■ Task objective
Every line below is to be quoted exactly, with nothing added or dropped.

§

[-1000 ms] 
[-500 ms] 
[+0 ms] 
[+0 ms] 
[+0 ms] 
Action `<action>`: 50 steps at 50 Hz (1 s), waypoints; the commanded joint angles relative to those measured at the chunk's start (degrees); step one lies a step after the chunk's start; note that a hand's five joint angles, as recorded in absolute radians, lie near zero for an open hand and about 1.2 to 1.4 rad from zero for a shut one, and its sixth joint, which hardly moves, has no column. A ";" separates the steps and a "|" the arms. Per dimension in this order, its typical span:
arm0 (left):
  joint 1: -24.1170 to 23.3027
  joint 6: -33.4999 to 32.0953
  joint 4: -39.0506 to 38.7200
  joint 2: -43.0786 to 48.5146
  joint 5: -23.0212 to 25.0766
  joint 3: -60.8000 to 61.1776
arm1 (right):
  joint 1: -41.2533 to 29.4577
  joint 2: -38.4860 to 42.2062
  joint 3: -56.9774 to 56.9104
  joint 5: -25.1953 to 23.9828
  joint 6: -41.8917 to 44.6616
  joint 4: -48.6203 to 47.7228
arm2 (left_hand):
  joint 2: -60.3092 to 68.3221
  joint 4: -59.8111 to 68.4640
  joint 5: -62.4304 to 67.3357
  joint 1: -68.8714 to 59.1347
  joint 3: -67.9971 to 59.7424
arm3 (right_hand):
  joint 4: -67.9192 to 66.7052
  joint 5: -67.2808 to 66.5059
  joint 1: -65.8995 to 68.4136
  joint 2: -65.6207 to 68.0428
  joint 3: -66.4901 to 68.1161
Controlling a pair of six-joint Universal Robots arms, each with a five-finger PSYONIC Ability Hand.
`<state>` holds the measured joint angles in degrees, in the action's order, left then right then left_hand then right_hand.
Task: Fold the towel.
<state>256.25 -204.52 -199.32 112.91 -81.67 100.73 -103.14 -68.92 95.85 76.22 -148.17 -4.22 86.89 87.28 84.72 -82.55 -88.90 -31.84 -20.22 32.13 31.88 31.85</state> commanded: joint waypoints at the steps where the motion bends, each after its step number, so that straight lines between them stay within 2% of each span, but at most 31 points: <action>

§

■ Worked solution
[-1000 ms] 
[-500 ms] 
[+0 ms] 
[+0 ms] 
[+0 ms] 
Action `<action>`: 50 steps at 50 Hz (1 s), waypoints; the commanded joint angles relative to those measured at the chunk's start (degrees); step one lies a step after the chunk's start; note that a hand's five joint angles, as recorded in absolute radians, lie near zero for an open hand and about 1.2 to 1.4 rad from zero for a shut one, and its sixth joint, which hardly moves, has no column. A ";" separates the steps and a "|" the arms. Per dimension in this order, its typical span:
arm0 (left):
  joint 1: -24.1170 to 23.3027
  joint 6: -33.4999 to 32.0953
  joint 4: -39.0506 to 38.7200
  joint 2: -43.0786 to 48.5146
  joint 5: -23.0212 to 25.0766
  joint 3: -60.8000 to 61.1776
arm1 (right):
  joint 1: -41.2533 to 29.4577
  joint 2: -38.4860 to 42.2062
  joint 3: -56.9774 to 56.9104
  joint 5: -25.1953 to 23.9828
  joint 6: -41.8917 to 44.6616
  joint 4: -48.6203 to 47.7228
arm2 (left_hand):
  joint 2: -60.3092 to 68.3221
  joint 4: -59.8111 to 68.4640
  joint 5: -62.4304 to 67.3357
  joint 1: -68.8714 to 59.1347
  joint 3: -67.9971 to 59.7424
arm3 (right_hand):
  joint 4: -67.9192 to 66.7052
  joint 5: -67.2808 to 66.5059
  joint 1: -65.8995 to 68.4136
  joint 2: -65.6207 to 68.0428
  joint 3: -66.4901 to 68.1161
Controlling a pair of six-joint Universal Robots arms, each with a five-finger PSYONIC Ability Hand.
`<state>` holds the measured joint angles in degrees, in the action's order, left then right then left_hand then right_hand.
Task: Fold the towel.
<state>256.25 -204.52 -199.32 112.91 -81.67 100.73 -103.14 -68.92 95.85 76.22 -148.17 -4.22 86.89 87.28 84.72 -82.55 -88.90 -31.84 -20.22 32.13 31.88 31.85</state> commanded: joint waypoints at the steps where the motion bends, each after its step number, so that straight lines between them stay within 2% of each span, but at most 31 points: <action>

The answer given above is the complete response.